*** SOURCE DATA Section Begins ***
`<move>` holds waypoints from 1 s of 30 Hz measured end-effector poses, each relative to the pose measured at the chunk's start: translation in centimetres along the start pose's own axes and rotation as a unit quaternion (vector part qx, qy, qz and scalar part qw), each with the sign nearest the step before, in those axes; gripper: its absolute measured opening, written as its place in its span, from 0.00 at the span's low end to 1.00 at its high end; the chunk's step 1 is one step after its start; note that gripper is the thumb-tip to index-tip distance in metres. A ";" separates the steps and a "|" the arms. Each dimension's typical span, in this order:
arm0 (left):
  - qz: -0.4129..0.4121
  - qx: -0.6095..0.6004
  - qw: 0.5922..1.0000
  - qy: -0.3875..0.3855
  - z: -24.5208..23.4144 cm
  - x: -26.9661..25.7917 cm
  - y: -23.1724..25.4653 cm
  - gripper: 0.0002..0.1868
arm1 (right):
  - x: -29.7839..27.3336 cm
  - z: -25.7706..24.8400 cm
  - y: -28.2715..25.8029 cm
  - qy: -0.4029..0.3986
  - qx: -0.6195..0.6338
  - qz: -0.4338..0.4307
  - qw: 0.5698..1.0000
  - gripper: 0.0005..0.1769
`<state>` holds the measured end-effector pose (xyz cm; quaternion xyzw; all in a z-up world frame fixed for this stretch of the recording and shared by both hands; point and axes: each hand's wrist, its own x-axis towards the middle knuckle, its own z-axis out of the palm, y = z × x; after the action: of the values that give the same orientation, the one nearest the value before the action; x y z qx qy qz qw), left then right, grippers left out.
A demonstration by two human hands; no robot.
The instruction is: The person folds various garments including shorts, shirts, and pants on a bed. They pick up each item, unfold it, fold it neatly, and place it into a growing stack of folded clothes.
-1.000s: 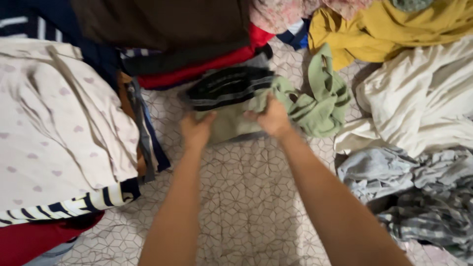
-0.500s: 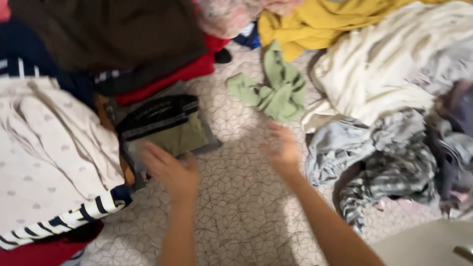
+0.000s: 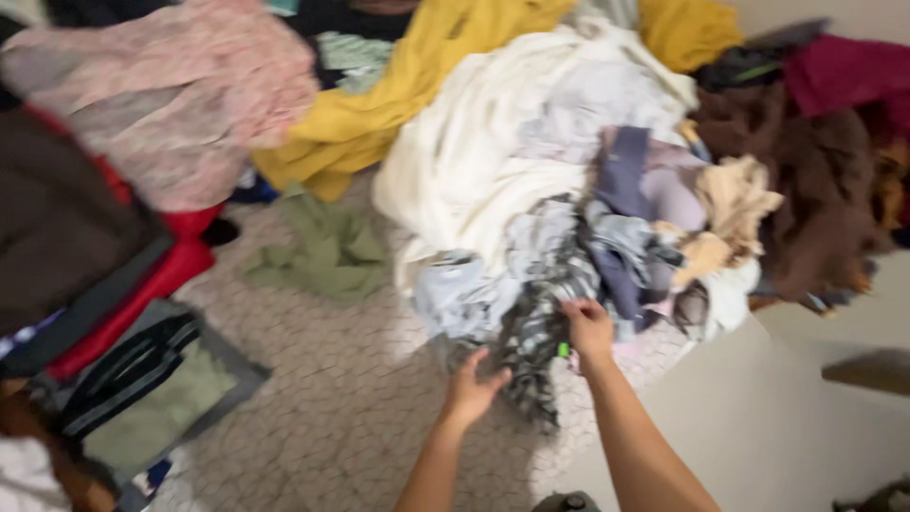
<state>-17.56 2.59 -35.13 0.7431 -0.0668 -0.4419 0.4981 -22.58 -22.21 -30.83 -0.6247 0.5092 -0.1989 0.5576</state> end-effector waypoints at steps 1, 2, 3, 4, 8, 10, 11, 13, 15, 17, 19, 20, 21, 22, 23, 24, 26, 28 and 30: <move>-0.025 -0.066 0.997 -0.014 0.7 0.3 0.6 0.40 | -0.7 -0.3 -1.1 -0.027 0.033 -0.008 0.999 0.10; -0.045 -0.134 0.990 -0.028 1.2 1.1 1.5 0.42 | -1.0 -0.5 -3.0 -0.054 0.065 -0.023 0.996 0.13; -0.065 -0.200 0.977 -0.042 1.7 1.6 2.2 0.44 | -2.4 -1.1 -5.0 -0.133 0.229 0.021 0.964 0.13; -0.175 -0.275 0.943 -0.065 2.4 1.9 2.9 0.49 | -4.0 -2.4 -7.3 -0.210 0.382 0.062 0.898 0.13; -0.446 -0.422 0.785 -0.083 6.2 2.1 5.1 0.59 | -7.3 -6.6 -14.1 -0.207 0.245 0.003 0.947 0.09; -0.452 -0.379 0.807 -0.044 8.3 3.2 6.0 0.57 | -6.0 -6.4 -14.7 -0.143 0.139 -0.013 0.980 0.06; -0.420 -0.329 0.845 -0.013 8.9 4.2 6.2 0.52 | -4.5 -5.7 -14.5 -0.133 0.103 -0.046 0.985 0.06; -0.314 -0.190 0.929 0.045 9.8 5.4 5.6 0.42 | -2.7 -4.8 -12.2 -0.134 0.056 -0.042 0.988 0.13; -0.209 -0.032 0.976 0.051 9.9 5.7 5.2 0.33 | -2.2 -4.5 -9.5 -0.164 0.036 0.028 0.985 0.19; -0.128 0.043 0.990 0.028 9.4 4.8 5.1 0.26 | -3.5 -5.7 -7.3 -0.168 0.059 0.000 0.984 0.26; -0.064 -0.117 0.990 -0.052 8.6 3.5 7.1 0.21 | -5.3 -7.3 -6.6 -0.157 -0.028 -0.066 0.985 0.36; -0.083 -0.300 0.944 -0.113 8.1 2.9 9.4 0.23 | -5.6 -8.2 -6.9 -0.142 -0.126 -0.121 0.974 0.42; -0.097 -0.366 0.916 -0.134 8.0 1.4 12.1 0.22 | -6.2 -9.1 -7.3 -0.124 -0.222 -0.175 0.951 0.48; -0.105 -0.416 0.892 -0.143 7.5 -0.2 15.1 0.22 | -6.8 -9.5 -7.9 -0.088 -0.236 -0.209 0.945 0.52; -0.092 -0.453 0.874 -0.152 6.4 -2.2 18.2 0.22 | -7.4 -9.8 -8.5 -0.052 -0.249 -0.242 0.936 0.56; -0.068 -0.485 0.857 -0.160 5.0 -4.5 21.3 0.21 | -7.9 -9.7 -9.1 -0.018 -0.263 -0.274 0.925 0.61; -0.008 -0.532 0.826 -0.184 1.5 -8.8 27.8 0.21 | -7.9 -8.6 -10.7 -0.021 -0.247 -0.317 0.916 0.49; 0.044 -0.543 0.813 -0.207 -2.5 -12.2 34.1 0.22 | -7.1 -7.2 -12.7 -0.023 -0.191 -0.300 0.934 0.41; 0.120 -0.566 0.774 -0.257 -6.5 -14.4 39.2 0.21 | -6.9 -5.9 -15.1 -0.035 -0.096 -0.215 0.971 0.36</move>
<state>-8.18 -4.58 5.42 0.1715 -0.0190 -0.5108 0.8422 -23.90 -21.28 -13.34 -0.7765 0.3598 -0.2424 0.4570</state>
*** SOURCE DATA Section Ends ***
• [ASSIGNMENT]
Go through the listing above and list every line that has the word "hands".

• [WRITTEN REPLY]
`<state>` holds the measured end-effector pose (xyz cm; quaternion xyzw; all in a z-up world frame fixed for this stretch of the recording and shared by both hands; point and axes: each hand's wrist, its own x-axis towards the middle knuckle, its own z-axis out of the palm, y = z × x; after the action: of the values that give the same orientation, the one nearest the value before the action; x y z qx qy qz qw), left then right, grippers left out.
A demonstration by two human hands; no robot.

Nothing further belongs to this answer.